Break up CPU intensive loops by explicitly yielding

If you know you'll have a CPU intensive loop, like in the example, you can periodically explicitly yield by calling gevent.sleep() in the loop. Beginning in gevent 1.3, this attempts to automatically balance the amount of time CPU intensive tasks get while still allowing other greenlets to perform IO.

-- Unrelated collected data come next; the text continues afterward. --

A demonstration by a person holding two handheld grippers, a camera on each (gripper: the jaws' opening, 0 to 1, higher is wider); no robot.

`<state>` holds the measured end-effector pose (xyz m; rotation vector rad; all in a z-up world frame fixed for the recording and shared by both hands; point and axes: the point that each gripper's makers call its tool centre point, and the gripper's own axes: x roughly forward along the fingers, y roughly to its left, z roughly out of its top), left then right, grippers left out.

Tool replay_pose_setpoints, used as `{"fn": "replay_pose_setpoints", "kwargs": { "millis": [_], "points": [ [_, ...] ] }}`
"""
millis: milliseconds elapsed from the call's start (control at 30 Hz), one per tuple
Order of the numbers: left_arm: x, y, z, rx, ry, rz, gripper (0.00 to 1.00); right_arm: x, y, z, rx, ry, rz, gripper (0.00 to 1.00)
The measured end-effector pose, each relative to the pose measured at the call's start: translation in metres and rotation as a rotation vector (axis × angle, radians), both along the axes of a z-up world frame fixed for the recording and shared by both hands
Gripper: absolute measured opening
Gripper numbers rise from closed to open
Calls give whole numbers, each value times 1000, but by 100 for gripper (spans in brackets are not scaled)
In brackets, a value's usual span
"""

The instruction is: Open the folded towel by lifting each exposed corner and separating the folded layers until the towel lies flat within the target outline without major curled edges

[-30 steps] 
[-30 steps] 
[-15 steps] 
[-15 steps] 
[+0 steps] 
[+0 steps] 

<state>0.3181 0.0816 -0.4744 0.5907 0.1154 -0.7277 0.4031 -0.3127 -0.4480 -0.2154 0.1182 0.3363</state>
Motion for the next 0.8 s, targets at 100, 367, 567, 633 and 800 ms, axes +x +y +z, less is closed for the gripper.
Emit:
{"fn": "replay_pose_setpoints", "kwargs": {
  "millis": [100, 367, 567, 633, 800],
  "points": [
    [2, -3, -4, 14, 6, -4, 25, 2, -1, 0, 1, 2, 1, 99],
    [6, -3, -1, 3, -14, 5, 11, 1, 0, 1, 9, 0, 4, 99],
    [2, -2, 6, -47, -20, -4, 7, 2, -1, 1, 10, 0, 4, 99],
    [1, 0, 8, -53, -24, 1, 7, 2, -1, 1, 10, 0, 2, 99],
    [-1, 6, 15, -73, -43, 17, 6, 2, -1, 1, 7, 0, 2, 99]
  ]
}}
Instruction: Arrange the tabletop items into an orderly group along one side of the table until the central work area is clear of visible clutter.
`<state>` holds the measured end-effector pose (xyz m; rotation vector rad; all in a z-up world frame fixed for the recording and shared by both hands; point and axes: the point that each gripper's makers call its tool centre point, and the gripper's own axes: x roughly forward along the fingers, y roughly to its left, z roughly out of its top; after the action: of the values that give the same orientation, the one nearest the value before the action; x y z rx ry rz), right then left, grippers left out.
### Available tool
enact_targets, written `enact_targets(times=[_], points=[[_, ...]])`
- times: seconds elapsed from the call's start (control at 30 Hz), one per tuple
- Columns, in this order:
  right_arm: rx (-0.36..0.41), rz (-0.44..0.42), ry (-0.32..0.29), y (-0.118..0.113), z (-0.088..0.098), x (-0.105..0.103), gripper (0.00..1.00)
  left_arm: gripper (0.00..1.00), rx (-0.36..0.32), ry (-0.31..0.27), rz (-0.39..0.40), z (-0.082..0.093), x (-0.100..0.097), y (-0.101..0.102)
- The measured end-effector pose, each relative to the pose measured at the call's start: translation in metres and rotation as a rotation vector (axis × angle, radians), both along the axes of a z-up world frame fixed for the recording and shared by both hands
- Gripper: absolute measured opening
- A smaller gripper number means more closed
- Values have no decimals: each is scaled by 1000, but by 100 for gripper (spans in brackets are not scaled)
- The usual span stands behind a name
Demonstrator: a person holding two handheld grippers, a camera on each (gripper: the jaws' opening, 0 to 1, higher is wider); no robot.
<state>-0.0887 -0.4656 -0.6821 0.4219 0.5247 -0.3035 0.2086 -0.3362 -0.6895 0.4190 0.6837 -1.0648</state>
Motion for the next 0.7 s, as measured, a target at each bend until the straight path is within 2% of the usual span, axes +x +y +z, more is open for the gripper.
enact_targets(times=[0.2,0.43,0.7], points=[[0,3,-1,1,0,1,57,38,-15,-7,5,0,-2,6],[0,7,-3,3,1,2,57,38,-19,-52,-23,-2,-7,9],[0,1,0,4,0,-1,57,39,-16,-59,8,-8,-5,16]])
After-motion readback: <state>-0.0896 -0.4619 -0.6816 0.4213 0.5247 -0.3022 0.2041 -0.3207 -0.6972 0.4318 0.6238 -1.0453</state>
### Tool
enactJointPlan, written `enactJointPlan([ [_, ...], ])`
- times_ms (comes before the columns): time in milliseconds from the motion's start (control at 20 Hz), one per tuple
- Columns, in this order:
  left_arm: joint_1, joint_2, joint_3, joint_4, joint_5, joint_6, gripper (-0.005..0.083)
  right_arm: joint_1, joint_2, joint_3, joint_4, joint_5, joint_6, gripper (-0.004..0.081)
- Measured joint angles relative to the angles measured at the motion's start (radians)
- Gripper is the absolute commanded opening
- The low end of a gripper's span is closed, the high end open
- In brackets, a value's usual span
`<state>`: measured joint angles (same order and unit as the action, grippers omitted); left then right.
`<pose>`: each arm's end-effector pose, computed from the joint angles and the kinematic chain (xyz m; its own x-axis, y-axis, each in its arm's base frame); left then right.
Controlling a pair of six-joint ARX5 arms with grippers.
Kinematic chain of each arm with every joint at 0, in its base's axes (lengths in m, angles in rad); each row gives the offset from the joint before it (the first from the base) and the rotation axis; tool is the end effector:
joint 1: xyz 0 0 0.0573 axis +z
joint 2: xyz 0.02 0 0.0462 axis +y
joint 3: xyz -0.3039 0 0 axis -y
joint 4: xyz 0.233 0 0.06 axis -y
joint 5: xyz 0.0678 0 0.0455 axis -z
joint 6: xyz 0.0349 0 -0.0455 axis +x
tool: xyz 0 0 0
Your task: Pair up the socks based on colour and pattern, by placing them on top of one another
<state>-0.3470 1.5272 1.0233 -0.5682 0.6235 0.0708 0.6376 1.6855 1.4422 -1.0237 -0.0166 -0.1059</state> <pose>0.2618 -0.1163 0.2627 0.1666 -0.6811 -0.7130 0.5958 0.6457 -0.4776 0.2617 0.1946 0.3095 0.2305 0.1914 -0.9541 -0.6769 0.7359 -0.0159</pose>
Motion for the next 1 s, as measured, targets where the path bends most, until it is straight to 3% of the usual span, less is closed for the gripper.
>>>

gevent also provides a threadpool you can use to offload CPU intensive tasks.

Diagnosing Blocking

You may have done all of that and are still not sure if you're blocking the hub or not: maybe a colleague added a new C extension to your project and you don't know its internals, or maybe there's an inner loop somewhere that might be CPU intensive and you're just not sure.

That's where my next post comes in. We'll discuss how to use gevent's monitoring facilities to find greenlets that aren't cooperating.

Footnotes

[1]	Unless of course you monkey patch, but that's another post. Or at least another section of this post.

[2]	At least when the system is monkey patched. But that's another post. Or at least another section of this post.